- Investment in improving public realm, connectivity and built environment critical to ensuring that the UK capital maintains leading global position versus closest peer
- New York has the fundamentals to bounce back, with the US capital ahead on air passenger numbers, job vacancy growth, average salaries, overall GDP and its superior financial sector performance
Research from London Property Alliance (“LPA”) shows that New York is currently trailing behind London across various key economic indicators, including employment, commercial real estate performance and public transport usage.
The lacklustre return to office working and weekday city footfall in the US financial centre continues to pose big questions to landlords and authorities. This includes where hybrid working patterns will settle, if they haven’t already, and what the long-term impact on real estate and the wider downtown economy will be. LPA observes that New York’s commercial property sector is experiencing ‘perfect storm’ of weaker aggregate demand, rising interest rates, mid-tier bank instability (with a large proportion exposed to the real estate sector) and an excess of nonprime quality.
Manhattan’s office vacancy rate of 22.4% has continued steadily trending upwards over the past three years, having doubled from 11% at the beginning of 2020. In comparison, central London’s 7.5% office vacancy rate has only edged up marginally by 1.5% in the same period, with occupiers transitioning towards better quality workspaces in prime locations. Availability is far more constrained in the West End (4.4%), pointing to the need for additional best-in-class office-led developments that attract businesses and talent. London’s latest prime office rental growth data, 10.6% in the West End and 6.9% in the City of London, also outstrips Manhattan’s Midtown district (1.4%).
Office trends reflect a wider picture about footfall in both cities, particularly on weekdays. The latest data shows that public transport usage is 84% of pre-Covid levels on the London underground, compared to 70% on the New York subway. This is despite train and tube strikes over the course of the year and despite the encouraging comparison, London needs to review ticketing policies to encourage commuters, particularly on Mondays and Fridays, and prevent future disruption.
London’s unemployment level (5.1%) is also marginally ahead of New York (5.6%), as is employment rates as a percentage of pre-Covid levels, with the UK capital currently sitting at 101.7% versus the Big Apple’s 100.5%. A contributing factor to this is London’s position nationally and in the context of continental Europe. London is, by some distance, Europe’s biggest technology hub, while the New York city region has, for years, been second to the San Francisco Bay Area.
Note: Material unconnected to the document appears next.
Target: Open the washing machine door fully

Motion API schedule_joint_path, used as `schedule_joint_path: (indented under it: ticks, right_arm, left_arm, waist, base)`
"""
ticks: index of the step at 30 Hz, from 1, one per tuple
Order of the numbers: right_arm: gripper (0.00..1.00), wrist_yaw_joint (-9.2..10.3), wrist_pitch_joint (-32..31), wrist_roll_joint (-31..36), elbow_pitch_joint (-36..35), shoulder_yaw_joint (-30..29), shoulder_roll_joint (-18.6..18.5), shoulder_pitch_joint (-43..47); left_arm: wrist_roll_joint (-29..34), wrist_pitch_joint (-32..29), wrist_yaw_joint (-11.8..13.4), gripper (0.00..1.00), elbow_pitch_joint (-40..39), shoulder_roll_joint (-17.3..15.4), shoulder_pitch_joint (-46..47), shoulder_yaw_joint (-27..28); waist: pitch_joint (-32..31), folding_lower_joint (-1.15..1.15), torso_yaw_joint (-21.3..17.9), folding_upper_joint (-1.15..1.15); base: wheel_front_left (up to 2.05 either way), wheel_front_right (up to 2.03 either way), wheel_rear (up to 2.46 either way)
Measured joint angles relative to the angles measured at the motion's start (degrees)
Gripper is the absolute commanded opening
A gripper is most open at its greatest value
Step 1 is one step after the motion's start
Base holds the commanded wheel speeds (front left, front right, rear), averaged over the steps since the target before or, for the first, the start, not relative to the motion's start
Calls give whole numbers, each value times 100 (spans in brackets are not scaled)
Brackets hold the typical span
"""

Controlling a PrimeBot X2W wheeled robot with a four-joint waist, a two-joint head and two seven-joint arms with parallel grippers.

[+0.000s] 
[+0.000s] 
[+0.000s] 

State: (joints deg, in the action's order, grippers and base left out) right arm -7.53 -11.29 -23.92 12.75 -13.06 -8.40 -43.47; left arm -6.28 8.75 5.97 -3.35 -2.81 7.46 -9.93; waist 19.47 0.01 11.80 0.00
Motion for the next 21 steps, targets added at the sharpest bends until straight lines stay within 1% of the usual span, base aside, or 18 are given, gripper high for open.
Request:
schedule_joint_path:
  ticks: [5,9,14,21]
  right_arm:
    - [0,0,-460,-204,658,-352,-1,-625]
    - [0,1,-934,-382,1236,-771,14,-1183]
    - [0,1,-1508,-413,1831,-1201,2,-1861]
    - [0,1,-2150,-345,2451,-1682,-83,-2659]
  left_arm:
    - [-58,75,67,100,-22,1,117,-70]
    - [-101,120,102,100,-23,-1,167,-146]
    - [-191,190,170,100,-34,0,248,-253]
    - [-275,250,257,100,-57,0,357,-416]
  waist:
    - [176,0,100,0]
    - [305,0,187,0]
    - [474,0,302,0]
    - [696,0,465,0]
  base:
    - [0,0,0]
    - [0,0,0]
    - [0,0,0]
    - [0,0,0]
The longer-term outlook, however, is more uncertain, with LPA forecasting a period of lower economic growth for London, where job vacancies are 7.5% down on pre-pandemic levels, compared to 10.3% higher in New York. The UK is also suffering from a higher level of build-cost inflation with a CPIH rate of 6.3%, almost double that of the US (3.2%).
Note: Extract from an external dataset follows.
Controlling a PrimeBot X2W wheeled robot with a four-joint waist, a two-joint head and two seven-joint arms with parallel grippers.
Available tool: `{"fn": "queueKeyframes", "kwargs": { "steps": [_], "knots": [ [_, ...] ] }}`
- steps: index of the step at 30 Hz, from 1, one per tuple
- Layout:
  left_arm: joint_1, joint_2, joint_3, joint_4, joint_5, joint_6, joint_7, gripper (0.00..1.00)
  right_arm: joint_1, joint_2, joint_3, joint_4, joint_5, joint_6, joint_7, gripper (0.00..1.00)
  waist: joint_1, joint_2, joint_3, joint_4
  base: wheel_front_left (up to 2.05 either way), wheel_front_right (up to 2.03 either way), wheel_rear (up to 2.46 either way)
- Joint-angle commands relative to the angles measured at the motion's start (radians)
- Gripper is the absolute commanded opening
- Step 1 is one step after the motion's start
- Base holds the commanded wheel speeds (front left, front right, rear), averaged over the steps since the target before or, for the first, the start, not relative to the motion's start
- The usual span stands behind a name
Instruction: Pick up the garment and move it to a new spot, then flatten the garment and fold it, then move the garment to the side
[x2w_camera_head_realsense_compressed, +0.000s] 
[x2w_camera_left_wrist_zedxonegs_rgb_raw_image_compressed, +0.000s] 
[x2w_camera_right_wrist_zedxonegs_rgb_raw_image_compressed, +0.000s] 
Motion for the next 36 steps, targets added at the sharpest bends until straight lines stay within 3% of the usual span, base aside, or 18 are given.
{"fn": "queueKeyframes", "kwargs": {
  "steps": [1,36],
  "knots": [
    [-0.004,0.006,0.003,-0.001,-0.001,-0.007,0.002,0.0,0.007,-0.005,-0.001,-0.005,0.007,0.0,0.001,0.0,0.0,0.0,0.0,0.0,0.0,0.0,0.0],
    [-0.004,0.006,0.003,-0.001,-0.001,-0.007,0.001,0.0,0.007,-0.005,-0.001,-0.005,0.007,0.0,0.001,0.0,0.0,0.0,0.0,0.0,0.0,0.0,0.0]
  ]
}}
New York currently leads London on air travel as well, with passenger numbers 99% compared to 2019 levels, versus 93% in London. The most recent summer in the UK was significantly affected by the war in Ukraine, wildfires and air travel disruption. London’s recovery in air traffic has recently flatlined, as air traffic control delays caused EasyJet (amongst others) to cancel nearly 2,000 summer flights, mainly from London airports.
Charles Begley, Chief Executive of London Property Alliance, said: “Our data shows that London has proved surprisingly resilient and has a real edge over New York City in transport infrastructure delivery, design and sustainability innovation. Sadly, the debacle over HS2 has dented our international standing and a lack of planning certainty and decision-making at national and local level risks undermining investor confidence going forward. London certainly cannot afford to be complacent, and we need political leadership to get behind the capital and help it drive national social and economic prosperity.”
Alexander Jan, Chief Economic Advisor to London Property Alliance, commented: “Although London’s infrastructure, built environment and regional market position has seen it perform with greater resilience, we cannot write off New York’s ability to bounce back. The city’s $1 trillion economy is approximately 40% bigger than London’s, underpinned by higher salaries and the superior size of its financial services industry. In fact, as evidenced in the current earnings season, it is growing considerably more quickly than London’s listed financial sector. Approximately three times more people live within a short distance to the centre of New York compared to London’s Central Activities Zone, which, when combined with the remarkable wealth it generates, highlights the strength of the city’s fundamentals.”
The research is a part of London Property Alliance’s Global Cities Survey, undertaken by Centre for London, which analyses the performance of London, New York, Hong Kong, Paris and Berlin across 19 different economic indicators.